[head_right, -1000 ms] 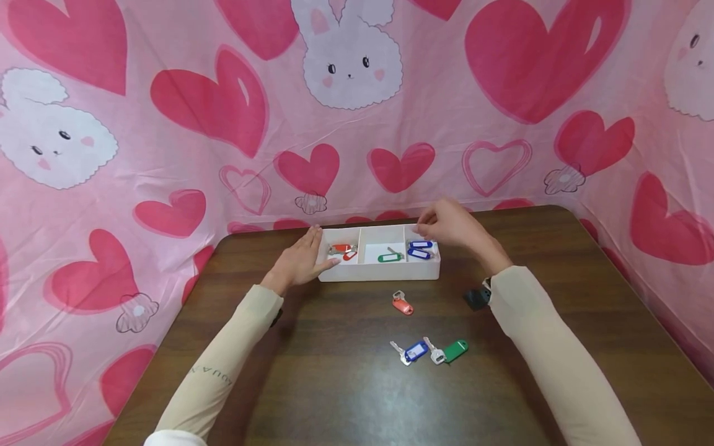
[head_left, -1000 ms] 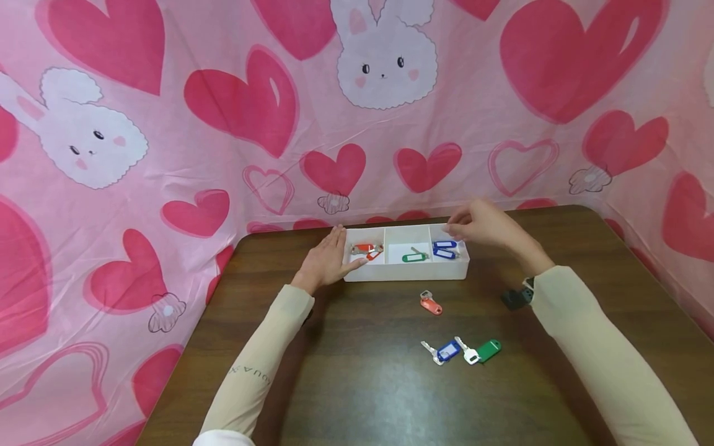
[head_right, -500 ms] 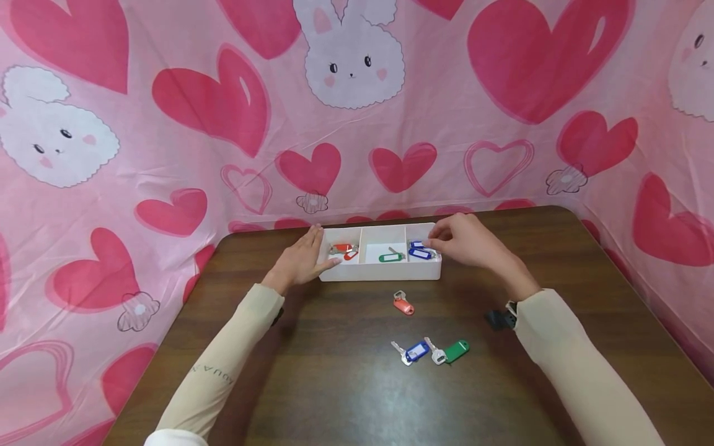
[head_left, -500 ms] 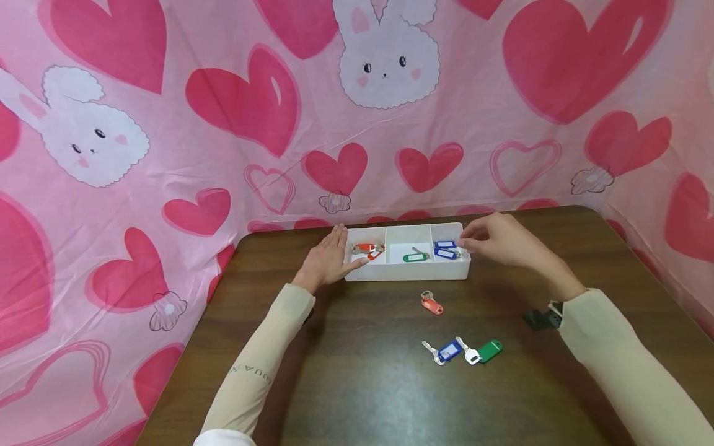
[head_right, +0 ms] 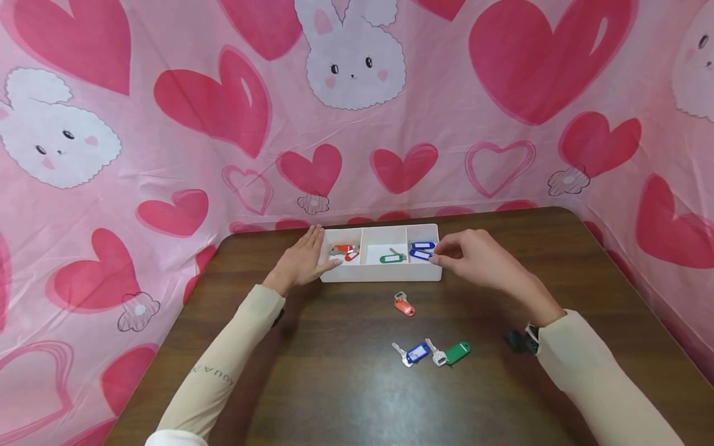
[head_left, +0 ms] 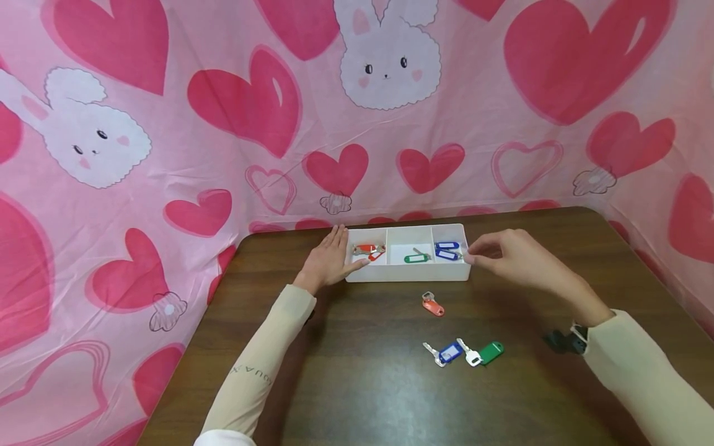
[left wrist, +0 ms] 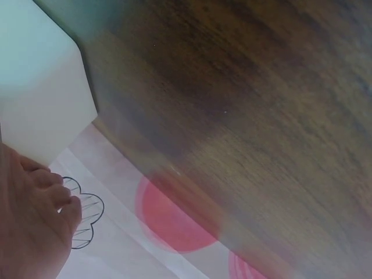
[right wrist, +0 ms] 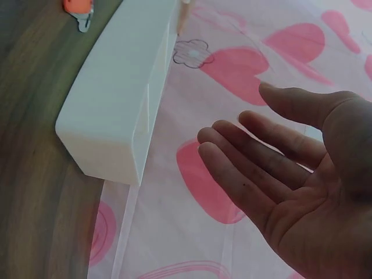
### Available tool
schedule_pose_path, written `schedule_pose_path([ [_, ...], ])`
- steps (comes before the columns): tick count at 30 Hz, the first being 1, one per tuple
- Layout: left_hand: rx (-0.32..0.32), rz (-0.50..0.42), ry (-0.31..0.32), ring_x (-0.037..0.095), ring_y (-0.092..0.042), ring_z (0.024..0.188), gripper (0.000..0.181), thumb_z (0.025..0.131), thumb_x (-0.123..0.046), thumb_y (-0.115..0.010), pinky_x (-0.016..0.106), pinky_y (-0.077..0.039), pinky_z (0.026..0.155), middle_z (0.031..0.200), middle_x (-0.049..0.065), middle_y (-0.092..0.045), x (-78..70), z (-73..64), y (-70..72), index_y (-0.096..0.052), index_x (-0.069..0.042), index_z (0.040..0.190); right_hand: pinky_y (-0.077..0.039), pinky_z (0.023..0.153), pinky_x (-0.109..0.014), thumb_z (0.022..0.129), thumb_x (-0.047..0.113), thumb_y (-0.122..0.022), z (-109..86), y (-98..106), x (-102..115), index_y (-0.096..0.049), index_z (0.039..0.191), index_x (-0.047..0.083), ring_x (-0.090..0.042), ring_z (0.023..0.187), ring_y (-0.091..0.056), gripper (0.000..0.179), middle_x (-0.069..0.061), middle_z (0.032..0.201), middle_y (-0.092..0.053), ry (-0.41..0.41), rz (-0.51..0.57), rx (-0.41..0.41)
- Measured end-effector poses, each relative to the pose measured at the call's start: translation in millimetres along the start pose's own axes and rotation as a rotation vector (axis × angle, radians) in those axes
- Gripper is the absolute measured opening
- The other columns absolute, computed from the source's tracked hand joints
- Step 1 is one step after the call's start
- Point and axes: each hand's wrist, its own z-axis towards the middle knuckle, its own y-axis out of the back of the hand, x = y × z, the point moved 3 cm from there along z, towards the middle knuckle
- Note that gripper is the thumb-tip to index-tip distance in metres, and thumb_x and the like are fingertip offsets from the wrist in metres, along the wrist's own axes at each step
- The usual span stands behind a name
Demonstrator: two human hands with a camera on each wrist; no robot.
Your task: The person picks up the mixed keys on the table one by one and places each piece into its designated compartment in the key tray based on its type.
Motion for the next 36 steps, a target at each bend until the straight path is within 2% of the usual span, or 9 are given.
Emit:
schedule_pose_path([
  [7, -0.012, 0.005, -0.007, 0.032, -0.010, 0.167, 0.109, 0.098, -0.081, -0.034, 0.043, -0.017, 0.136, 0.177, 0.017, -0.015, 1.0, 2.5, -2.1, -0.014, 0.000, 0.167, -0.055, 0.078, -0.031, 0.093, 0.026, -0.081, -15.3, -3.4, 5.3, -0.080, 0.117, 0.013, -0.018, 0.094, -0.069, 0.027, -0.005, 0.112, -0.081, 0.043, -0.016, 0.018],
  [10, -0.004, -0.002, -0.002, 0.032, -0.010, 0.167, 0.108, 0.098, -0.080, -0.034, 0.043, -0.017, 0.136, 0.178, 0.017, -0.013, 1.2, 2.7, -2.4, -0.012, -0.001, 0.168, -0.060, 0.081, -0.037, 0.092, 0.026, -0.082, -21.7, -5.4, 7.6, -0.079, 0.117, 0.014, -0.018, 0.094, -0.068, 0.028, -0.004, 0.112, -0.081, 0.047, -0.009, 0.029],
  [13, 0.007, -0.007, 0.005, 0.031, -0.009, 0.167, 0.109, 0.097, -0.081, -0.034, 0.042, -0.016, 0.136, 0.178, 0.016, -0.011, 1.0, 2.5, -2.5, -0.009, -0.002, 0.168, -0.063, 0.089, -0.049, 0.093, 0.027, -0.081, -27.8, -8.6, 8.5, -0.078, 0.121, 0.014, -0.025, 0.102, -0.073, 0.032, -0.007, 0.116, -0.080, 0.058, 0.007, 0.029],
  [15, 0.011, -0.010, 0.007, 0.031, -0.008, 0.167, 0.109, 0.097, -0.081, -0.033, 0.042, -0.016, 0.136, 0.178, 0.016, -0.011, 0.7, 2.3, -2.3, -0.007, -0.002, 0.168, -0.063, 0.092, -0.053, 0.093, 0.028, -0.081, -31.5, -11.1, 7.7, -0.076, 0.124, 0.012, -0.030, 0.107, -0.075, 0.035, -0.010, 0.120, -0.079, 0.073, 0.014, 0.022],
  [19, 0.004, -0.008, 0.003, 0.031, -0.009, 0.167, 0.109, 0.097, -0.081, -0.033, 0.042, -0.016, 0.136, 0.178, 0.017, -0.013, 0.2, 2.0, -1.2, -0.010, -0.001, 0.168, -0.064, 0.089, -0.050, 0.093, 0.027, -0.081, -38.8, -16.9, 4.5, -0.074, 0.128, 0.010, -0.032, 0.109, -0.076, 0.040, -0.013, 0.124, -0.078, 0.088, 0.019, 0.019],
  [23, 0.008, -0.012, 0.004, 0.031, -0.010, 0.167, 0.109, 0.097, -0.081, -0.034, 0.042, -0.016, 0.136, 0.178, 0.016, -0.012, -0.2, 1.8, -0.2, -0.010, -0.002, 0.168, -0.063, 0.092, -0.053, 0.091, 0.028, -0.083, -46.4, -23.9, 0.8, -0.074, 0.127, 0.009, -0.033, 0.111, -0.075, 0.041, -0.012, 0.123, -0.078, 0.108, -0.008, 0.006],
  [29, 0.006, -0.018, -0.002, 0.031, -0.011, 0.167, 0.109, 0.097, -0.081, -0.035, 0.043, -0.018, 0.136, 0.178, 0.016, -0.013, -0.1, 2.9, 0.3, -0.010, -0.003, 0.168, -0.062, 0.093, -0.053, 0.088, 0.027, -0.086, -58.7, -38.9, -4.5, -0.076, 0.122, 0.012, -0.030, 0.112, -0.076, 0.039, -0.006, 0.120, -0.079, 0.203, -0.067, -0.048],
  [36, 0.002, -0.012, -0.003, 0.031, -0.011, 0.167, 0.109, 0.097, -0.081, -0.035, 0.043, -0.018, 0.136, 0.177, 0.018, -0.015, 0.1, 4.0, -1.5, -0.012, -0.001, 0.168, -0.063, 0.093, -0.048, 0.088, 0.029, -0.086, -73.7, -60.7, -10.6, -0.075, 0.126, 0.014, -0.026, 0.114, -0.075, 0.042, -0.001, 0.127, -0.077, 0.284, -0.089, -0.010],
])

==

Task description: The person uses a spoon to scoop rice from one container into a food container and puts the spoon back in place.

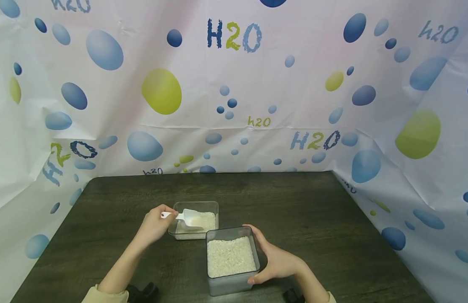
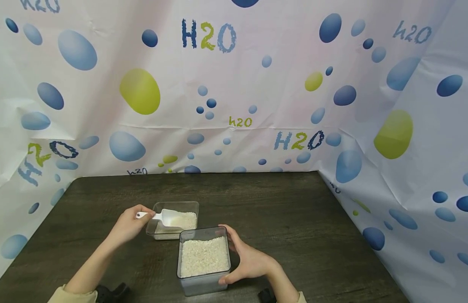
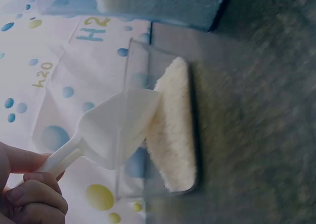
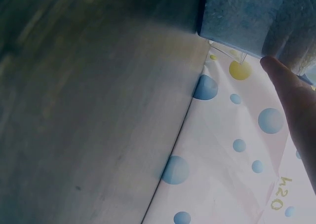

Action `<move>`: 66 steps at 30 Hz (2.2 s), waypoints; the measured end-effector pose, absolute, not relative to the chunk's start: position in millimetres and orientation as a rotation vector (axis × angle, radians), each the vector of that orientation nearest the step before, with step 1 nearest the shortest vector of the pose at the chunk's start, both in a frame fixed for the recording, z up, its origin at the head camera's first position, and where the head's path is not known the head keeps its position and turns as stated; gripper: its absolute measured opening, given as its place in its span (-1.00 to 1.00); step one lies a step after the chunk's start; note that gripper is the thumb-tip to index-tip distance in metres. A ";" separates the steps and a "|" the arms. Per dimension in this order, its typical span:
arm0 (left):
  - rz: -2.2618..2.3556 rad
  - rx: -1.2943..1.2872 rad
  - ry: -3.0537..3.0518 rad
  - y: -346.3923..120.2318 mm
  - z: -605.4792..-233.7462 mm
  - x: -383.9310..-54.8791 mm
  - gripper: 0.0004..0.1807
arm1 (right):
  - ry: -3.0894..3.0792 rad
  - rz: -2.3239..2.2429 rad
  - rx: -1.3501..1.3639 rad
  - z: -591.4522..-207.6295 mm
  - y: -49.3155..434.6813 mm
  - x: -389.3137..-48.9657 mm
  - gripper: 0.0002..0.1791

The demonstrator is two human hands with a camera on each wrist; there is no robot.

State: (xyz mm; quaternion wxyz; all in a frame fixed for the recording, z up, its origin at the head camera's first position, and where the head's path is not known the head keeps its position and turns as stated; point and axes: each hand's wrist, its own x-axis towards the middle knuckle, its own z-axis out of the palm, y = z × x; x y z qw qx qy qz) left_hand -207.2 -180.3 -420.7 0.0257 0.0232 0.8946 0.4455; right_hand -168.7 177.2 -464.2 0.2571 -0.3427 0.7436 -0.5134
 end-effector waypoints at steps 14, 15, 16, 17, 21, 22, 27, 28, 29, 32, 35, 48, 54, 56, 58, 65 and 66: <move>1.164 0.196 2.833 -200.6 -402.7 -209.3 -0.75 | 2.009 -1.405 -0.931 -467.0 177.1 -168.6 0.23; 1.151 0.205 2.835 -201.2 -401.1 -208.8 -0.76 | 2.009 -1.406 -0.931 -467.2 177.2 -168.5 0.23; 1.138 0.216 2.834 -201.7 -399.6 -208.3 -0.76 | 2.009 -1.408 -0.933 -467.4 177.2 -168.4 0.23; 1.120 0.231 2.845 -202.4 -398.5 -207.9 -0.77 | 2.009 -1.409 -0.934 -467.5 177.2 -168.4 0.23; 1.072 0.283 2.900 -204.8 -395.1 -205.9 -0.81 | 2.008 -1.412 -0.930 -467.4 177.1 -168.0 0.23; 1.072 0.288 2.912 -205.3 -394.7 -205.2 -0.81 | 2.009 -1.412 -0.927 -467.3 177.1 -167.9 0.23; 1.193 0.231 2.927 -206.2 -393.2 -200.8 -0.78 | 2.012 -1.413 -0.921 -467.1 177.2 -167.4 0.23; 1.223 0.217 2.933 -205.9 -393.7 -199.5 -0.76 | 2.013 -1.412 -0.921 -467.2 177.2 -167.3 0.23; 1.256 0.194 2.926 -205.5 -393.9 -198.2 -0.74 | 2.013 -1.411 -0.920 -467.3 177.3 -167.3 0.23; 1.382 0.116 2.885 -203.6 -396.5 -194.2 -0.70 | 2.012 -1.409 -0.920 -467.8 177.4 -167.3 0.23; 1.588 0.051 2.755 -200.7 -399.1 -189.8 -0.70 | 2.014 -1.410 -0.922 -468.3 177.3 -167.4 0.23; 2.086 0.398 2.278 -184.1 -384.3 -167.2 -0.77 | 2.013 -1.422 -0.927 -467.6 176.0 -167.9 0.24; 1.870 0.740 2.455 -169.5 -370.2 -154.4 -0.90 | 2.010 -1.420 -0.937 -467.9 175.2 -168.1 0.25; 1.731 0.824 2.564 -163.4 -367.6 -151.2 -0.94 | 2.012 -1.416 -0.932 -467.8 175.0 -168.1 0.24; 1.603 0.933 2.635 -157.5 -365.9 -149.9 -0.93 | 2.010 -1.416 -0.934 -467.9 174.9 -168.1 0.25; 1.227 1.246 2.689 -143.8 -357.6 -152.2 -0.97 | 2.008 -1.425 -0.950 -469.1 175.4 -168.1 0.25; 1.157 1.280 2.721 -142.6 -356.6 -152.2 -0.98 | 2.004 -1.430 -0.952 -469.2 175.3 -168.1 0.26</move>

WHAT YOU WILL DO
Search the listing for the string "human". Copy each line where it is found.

TASK OUTPUT
Demonstrator: two human hands with a camera on each wrist; no robot.
The demonstrator is two human hands with a camera on each wrist; there is no robot.

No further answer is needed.